By Stelios Orphanides
Finance minister Harris Georgiades said that European institutions were late to react to lower demand in the euro area, as the European Central Bank reduced rates further in an attempt to curb the risk of deflation and the European Commission earmarked €300 billion to boost investment together with the European Investment Bank.
“I think we are getting to a kind of a consensus, maybe with a delay, because this could have happened sooner,” Georgiades said today while speaking at a conference in Limassol. “I would agree that such action can complement the difficult structural reform and consolidation, not supplement the difficult work that needs to be done”.
On September 4, the ECB lowered its rate on main refinancing operations to 0.05 per cent and rate on the deposit facility to -0.20 per cent, citing low inflation undermining growth in the euro area.

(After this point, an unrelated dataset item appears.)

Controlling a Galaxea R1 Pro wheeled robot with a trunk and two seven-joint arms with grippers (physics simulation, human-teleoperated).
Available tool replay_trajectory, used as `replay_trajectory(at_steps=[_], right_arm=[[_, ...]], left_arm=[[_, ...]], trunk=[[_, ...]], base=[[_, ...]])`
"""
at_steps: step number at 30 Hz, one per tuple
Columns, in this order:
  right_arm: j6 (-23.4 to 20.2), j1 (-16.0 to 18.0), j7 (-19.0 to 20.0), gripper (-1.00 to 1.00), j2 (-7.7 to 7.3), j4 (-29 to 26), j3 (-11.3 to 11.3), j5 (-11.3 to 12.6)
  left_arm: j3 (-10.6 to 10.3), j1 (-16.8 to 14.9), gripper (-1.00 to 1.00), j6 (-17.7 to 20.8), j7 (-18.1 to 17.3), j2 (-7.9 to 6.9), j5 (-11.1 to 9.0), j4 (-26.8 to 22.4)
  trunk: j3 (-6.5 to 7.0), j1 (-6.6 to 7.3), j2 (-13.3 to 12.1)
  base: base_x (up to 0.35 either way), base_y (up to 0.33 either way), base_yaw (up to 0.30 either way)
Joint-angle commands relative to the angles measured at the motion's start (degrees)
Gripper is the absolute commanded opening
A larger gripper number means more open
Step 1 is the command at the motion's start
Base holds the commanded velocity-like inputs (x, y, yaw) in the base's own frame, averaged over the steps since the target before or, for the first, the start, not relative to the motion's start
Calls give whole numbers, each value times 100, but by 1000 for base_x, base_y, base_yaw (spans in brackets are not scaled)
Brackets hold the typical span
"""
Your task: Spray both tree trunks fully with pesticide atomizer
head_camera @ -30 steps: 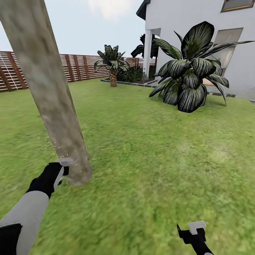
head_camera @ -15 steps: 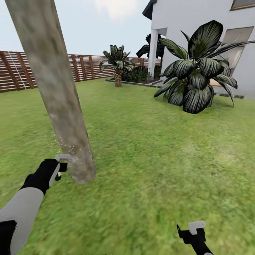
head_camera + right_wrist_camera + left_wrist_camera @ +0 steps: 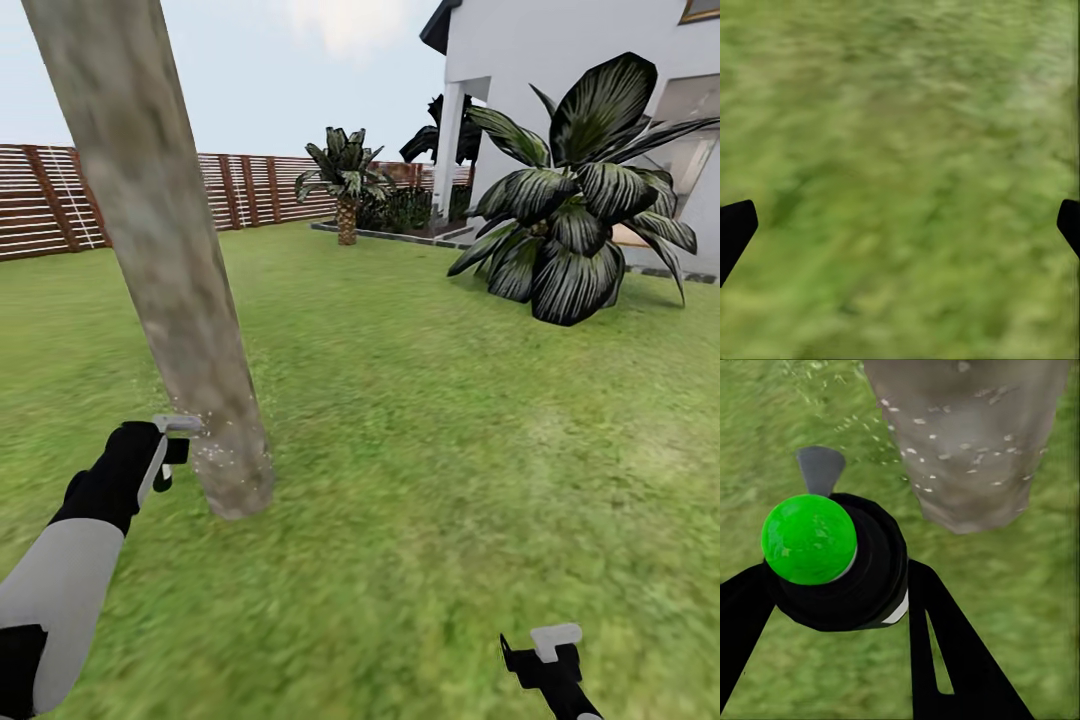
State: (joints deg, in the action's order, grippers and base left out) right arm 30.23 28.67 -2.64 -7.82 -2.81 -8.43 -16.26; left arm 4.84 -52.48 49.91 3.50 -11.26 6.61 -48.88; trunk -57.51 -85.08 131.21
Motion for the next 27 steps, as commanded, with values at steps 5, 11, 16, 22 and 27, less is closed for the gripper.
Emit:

On Wednesday, European Commission chairman Jean-Claude Juncker unveiled plans to set up the European Fund of Strategic Investment in an attempt to kick-start growth by leveraging more than €300 million of largely private investment.
Georgiades said that Cyprus has to maintain an inflation rate below the euro area average.
“But on the other hand we must avoid the danger of deflation,” he said. “And here is where the ECB could do its bid by keeping the eurozone inflation not above, but very near the 2.0 per cent threshold”.
In October, Cyprus posted a harmonised annual inflation rate of 0.3 per cent compared to 0.5 per cent a year before. Respective euro area figures were a provisional 0.4 per cent and 0.7 per cent, according to Eurostat.